PROBLEM REQUIREMENTS:
The answer must consist of every line from the data that holds "outline".

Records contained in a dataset
___

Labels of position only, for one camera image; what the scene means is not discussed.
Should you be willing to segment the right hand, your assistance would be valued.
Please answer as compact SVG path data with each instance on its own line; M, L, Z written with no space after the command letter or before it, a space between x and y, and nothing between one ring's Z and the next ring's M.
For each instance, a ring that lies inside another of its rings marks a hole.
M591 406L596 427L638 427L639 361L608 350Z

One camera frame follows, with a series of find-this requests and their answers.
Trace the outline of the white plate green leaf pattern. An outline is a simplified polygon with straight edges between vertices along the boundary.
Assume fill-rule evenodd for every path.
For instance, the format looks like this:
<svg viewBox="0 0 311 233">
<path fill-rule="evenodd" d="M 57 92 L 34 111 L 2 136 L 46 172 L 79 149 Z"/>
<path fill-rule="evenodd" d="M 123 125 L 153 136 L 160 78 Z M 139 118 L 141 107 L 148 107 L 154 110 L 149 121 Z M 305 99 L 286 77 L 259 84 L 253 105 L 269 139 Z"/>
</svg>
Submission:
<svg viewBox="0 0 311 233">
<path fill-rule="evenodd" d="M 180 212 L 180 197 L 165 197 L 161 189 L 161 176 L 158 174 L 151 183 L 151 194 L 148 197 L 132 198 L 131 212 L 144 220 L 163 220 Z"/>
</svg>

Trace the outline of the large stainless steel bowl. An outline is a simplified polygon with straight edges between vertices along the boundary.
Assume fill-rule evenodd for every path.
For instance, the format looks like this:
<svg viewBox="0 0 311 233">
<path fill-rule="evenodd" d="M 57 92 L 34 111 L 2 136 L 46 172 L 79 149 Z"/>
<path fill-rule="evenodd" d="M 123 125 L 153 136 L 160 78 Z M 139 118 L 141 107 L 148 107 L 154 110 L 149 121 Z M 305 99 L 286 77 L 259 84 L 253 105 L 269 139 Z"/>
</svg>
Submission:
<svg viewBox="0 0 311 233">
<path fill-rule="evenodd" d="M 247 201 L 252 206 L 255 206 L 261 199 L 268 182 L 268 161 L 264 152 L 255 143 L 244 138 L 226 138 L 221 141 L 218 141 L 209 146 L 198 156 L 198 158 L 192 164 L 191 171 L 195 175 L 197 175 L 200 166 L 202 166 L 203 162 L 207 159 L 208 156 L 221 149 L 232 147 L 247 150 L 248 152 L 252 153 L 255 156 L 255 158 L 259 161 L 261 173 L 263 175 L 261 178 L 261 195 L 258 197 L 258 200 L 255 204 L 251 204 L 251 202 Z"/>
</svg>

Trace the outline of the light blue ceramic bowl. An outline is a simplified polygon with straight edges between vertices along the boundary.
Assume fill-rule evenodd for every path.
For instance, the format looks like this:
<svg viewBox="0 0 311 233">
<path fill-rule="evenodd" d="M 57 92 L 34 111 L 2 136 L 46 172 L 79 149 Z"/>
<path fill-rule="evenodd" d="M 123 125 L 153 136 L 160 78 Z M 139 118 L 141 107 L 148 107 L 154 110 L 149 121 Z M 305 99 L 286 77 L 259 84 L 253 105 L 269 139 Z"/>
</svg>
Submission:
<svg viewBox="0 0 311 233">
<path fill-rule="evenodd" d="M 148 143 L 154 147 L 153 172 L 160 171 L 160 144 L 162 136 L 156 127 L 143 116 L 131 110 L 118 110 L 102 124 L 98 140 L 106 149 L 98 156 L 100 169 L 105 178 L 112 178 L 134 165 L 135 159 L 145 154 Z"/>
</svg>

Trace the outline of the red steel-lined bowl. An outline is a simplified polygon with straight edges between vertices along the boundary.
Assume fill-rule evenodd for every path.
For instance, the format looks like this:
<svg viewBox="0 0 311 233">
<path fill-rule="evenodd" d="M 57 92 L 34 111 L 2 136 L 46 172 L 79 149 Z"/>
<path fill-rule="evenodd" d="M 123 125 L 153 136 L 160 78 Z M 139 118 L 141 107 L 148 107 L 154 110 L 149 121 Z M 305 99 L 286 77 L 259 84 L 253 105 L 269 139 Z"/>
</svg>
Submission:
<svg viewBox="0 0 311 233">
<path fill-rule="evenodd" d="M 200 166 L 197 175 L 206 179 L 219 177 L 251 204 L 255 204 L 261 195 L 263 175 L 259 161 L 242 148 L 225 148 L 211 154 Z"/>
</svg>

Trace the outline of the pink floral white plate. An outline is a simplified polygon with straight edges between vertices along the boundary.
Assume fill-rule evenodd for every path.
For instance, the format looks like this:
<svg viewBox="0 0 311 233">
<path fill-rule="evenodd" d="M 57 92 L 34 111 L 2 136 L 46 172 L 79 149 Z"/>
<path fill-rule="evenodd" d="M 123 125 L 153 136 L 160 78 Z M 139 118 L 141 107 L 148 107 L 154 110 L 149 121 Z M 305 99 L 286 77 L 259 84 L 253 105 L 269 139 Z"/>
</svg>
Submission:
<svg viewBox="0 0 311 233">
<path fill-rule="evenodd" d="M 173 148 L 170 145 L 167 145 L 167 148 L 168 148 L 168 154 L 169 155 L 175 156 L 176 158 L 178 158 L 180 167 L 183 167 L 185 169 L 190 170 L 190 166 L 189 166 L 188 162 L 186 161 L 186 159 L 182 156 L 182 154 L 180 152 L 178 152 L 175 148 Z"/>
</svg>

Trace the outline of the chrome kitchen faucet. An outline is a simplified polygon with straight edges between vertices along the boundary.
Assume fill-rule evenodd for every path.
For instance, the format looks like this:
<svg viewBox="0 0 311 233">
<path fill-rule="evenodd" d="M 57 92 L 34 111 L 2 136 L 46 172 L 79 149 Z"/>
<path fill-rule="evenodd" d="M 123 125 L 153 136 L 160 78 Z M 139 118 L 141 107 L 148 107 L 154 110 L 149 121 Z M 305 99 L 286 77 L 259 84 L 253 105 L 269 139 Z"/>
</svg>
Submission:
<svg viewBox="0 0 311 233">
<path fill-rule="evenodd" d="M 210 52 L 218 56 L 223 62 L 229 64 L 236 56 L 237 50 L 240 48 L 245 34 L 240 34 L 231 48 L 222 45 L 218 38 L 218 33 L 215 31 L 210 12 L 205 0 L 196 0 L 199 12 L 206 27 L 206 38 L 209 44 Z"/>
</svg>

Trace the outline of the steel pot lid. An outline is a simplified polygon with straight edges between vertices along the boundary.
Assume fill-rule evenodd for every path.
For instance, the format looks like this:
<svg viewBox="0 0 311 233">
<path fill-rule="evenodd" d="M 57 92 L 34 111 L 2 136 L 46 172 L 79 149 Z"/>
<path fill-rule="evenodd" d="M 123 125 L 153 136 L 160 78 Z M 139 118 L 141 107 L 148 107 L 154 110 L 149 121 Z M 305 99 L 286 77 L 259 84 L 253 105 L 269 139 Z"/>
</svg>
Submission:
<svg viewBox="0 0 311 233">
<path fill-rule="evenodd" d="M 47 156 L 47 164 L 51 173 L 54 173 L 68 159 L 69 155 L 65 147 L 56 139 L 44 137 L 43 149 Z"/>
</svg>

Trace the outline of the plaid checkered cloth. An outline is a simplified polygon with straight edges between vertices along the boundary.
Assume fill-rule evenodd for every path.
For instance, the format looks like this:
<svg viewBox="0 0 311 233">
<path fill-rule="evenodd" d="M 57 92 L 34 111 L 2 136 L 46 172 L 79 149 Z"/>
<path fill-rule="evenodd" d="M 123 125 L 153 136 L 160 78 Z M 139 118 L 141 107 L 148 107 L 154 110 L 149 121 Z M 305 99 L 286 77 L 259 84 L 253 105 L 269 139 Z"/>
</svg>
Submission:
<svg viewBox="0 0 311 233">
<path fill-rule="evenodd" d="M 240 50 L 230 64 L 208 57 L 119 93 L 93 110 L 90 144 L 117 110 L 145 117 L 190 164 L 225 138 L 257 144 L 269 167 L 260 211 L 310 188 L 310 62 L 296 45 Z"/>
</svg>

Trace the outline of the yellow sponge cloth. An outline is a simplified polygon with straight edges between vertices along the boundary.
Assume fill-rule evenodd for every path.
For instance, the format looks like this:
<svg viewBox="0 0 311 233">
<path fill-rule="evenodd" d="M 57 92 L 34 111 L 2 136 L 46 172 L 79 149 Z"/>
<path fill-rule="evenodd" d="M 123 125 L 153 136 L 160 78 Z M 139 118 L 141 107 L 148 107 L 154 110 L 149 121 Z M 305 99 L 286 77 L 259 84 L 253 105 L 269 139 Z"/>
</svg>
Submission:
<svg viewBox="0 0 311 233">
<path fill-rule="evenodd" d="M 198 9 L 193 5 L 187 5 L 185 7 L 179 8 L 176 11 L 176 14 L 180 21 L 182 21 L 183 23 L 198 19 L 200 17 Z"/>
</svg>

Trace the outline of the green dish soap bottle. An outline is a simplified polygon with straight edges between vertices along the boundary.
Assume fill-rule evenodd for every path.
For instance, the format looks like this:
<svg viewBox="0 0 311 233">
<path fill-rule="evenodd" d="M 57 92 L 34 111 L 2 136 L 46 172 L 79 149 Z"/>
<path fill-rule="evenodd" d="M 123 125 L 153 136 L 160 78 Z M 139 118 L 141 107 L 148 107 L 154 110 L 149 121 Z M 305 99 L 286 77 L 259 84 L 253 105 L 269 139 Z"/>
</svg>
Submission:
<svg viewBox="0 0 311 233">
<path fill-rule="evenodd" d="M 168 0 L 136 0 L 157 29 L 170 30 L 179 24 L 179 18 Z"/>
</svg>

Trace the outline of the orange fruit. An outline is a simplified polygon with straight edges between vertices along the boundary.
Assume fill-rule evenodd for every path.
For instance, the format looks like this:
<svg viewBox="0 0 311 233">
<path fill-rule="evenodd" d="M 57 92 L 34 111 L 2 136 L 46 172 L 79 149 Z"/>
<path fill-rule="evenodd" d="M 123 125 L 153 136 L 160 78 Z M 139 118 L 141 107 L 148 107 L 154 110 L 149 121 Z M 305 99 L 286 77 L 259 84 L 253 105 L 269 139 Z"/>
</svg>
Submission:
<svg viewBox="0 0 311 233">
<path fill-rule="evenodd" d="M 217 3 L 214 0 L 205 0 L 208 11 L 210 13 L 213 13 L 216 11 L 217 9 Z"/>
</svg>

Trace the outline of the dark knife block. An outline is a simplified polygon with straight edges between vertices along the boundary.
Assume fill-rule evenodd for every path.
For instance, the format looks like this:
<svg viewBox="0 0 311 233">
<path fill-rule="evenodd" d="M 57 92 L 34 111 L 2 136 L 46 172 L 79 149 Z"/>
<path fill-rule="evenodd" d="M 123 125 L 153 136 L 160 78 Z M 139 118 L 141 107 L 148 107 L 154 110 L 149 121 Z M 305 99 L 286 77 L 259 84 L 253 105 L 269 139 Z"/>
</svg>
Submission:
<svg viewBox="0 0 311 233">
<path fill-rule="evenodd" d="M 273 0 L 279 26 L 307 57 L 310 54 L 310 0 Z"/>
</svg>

___

SOLUTION TO THE EXERCISE:
Trace the outline of the white plate green leaf pattern. An outline is a simplified polygon with straight edges between vertices along the boundary.
Trace the outline of the large stainless steel bowl. An outline is a simplified polygon with straight edges between vertices along the boundary.
Trace the outline of the light blue ceramic bowl. An outline is a simplified polygon with straight edges between vertices along the boundary.
Trace the outline of the red steel-lined bowl. An outline is a simplified polygon with straight edges between vertices along the boundary.
Trace the outline of the pink floral white plate. An outline is a simplified polygon with straight edges between vertices along the boundary.
Trace the outline of the chrome kitchen faucet. An outline is a simplified polygon with straight edges between vertices along the boundary.
Trace the outline of the steel pot lid. An outline is a simplified polygon with straight edges between vertices along the boundary.
Trace the outline of the plaid checkered cloth. An outline is a simplified polygon with straight edges between vertices along the boundary.
Trace the outline of the yellow sponge cloth. An outline is a simplified polygon with straight edges between vertices along the boundary.
Trace the outline of the green dish soap bottle. An outline is a simplified polygon with straight edges between vertices along the boundary.
Trace the outline of the orange fruit. An outline is a simplified polygon with straight edges between vertices along the boundary.
Trace the outline of the dark knife block. An outline is a simplified polygon with straight edges between vertices along the boundary.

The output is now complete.